R. G.
El director de gobierno de Presidencia, Sebastián Franquis, cifró ayer en 33 ó 34 millones la deuda no reconocida por el Ayuntamiento de Las Palmas de Gran Canaria y cuya responsabilidad achacó en su mayor parte a los anteriores gobiernos del PP. "Es una cantidad que no está aún cerrada", dijo. Esa deuda se ha generado sumando facturas impagadas durante años que se deben a proveedores a las que hay que sumar transacciones que aún no se han abonado a sociedades municipales.
"Son deudas que el Ayuntamiento ha reconocido del 31 de diciembre de 2008 hacia atrás y por tanto más del 70% de las mismas se deben a los anteriores gobiernos de José Manuel Soria y Pepa Luzardo", señaló Sebastián Franquis.
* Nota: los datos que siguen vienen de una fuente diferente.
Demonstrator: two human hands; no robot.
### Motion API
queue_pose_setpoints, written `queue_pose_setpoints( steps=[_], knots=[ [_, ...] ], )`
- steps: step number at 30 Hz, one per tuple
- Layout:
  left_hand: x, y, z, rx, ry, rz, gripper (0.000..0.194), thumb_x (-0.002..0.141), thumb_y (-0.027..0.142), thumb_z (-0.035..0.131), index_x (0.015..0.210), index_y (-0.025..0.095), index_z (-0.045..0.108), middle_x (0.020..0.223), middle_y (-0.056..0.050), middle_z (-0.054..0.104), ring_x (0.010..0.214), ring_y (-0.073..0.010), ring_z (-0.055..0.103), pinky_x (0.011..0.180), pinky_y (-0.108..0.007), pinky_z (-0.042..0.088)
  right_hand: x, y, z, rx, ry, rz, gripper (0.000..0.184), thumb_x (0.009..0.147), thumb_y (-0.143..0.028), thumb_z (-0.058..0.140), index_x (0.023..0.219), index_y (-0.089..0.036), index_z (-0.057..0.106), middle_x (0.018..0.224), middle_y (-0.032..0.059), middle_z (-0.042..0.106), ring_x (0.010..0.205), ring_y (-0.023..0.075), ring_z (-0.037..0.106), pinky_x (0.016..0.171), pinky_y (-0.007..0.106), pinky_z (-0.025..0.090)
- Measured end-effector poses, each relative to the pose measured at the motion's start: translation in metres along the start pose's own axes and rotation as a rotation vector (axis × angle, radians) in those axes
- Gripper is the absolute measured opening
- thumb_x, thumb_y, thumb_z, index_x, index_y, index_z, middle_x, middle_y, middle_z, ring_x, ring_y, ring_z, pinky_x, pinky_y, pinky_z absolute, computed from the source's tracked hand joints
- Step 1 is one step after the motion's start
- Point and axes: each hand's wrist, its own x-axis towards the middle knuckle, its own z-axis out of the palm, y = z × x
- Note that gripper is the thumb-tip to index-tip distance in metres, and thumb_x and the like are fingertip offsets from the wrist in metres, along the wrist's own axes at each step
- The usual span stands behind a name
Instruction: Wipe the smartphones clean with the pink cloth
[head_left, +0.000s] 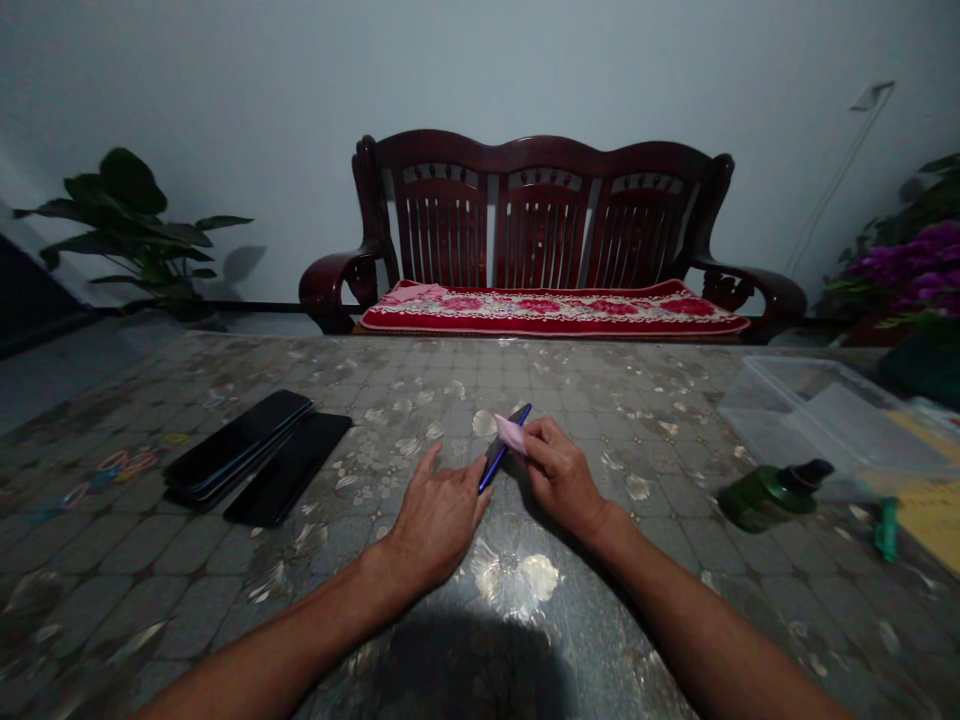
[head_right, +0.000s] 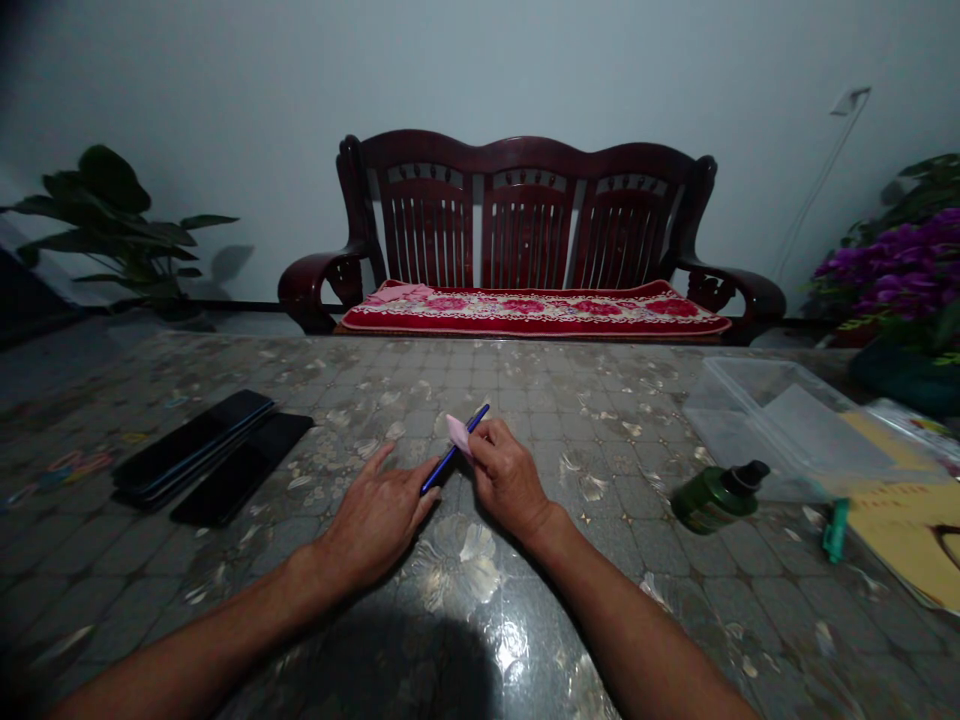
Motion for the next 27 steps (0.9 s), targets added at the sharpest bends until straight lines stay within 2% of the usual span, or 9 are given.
queue_pose_setpoints(
  steps=[3, 6, 8, 11, 13, 15, 21, 24, 27],
  knots=[
    [0.0, 0.0, -0.002, -0.009, 0.002, -0.001, 0.028, 0.1, 0.025, 0.052, 0.124, 0.017, 0.063, 0.099, -0.011, 0.078, 0.096, -0.0262, 0.074, 0.12, -0.053, 0.027, -0.001, -0.008, 0.001, -0.027, -0.038, -0.097, 0.047, 0.091, -0.004, 0.047, 0.133, -0.021, 0.062, 0.096, 0.0074, 0.059, 0.086, 0.0192, 0.057, 0.074, 0.028, 0.05],
    [0.0, -0.001, -0.003, -0.015, 0.0, 0.002, 0.029, 0.1, 0.026, 0.052, 0.125, 0.016, 0.063, 0.1, -0.012, 0.078, 0.097, -0.0266, 0.074, 0.12, -0.053, 0.027, 0.0, -0.001, 0.0, -0.096, -0.038, -0.078, 0.051, 0.093, -0.006, 0.047, 0.139, -0.024, 0.058, 0.098, 0.0077, 0.06, 0.087, 0.0197, 0.057, 0.075, 0.029, 0.05],
    [-0.001, -0.001, -0.003, -0.01, -0.003, 0.004, 0.03, 0.1, 0.027, 0.052, 0.127, 0.016, 0.062, 0.1, -0.012, 0.078, 0.096, -0.0266, 0.074, 0.12, -0.053, 0.028, 0.001, 0.009, -0.001, -0.135, -0.019, 0.003, 0.046, 0.094, -0.008, 0.047, 0.135, -0.024, 0.062, 0.098, 0.0073, 0.06, 0.086, 0.0194, 0.058, 0.075, 0.029, 0.049],
    [-0.001, -0.002, -0.001, 0.005, 0.001, 0.013, 0.032, 0.101, 0.027, 0.051, 0.129, 0.016, 0.061, 0.1, -0.011, 0.078, 0.095, -0.0262, 0.074, 0.12, -0.054, 0.027, 0.003, 0.022, -0.003, -0.173, 0.027, 0.144, 0.033, 0.094, -0.01, 0.049, 0.117, -0.022, 0.07, 0.094, 0.0066, 0.059, 0.082, 0.0187, 0.057, 0.07, 0.027, 0.048],
    [-0.001, -0.003, 0.001, 0.011, 0.006, 0.019, 0.033, 0.101, 0.027, 0.051, 0.13, 0.016, 0.061, 0.101, -0.011, 0.078, 0.095, -0.026, 0.074, 0.12, -0.053, 0.027, 0.004, 0.025, -0.005, -0.188, 0.042, 0.179, 0.027, 0.094, -0.01, 0.05, 0.106, -0.021, 0.072, 0.092, 0.0062, 0.059, 0.079, 0.0181, 0.057, 0.068, 0.026, 0.047],
    [-0.001, -0.004, 0.002, 0.011, 0.006, 0.02, 0.033, 0.101, 0.027, 0.05, 0.131, 0.017, 0.061, 0.1, -0.011, 0.078, 0.095, -0.0259, 0.074, 0.12, -0.053, 0.027, 0.004, 0.023, -0.005, -0.194, 0.039, 0.146, 0.03, 0.093, -0.008, 0.049, 0.107, -0.02, 0.072, 0.092, 0.0064, 0.059, 0.08, 0.018, 0.056, 0.068, 0.026, 0.047],
    [0.0, -0.005, 0.001, 0.001, 0.012, 0.014, 0.031, 0.1, 0.026, 0.048, 0.126, 0.019, 0.063, 0.096, -0.01, 0.079, 0.095, -0.0255, 0.074, 0.119, -0.054, 0.028, 0.0, -0.003, 0.0, -0.123, -0.039, -0.037, 0.05, 0.093, -0.008, 0.049, 0.14, -0.024, 0.058, 0.098, 0.007, 0.061, 0.085, 0.0185, 0.058, 0.074, 0.028, 0.05],
    [0.0, -0.005, -0.001, -0.012, 0.012, 0.016, 0.03, 0.101, 0.025, 0.047, 0.124, 0.018, 0.064, 0.097, -0.011, 0.079, 0.094, -0.026, 0.074, 0.12, -0.055, 0.027, 0.0, -0.007, 0.001, -0.12, -0.053, -0.11, 0.051, 0.093, -0.009, 0.05, 0.142, -0.025, 0.057, 0.099, 0.0077, 0.062, 0.085, 0.0192, 0.058, 0.074, 0.029, 0.049],
    [0.0, -0.004, -0.003, -0.025, 0.008, 0.013, 0.031, 0.1, 0.025, 0.047, 0.125, 0.018, 0.064, 0.098, -0.011, 0.079, 0.095, -0.0271, 0.074, 0.12, -0.055, 0.027, 0.002, 0.0, -0.001, -0.154, -0.048, -0.086, 0.05, 0.093, -0.007, 0.049, 0.139, -0.024, 0.059, 0.098, 0.0077, 0.063, 0.085, 0.0195, 0.058, 0.074, 0.029, 0.049]
  ],
)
El dirigente municipal recordó que toda esta deuda será reconocida en el pleno extraordinario del próximo día 10 con el fin de pedir un crédito bancario con el aval del Instituto de Crédito Oficial (ICO) y pagar a los acreedores este mismo verano.
Aunque Franquis reconoció que la mayor parte del dinero se debe a pequeños y medianos empresarios que han hecho obras o servicios para el Ayuntamiento, reconoció que en esos 34 millones se incluirá también parte del agujero que arrastra la Sociedad de Promoción, con un déficit total de 6,5 millones en los dos últimos años.
Franquis precisó que la subida de impuestos que el gobierno local ha insinuado no se abordará hasta después del verano cuando se discuta el Plan de Estabilidad. "De todas formas recuerdo que no se ha decidido nada sobre si habrá o no subida de impuestos y por eso no queremos especular. Lo que sí queremos es asumir el asunto con responsabilidad y no como el PP, que cae en la pura demagogia con una moción en la que piden que no se suban los impuestos".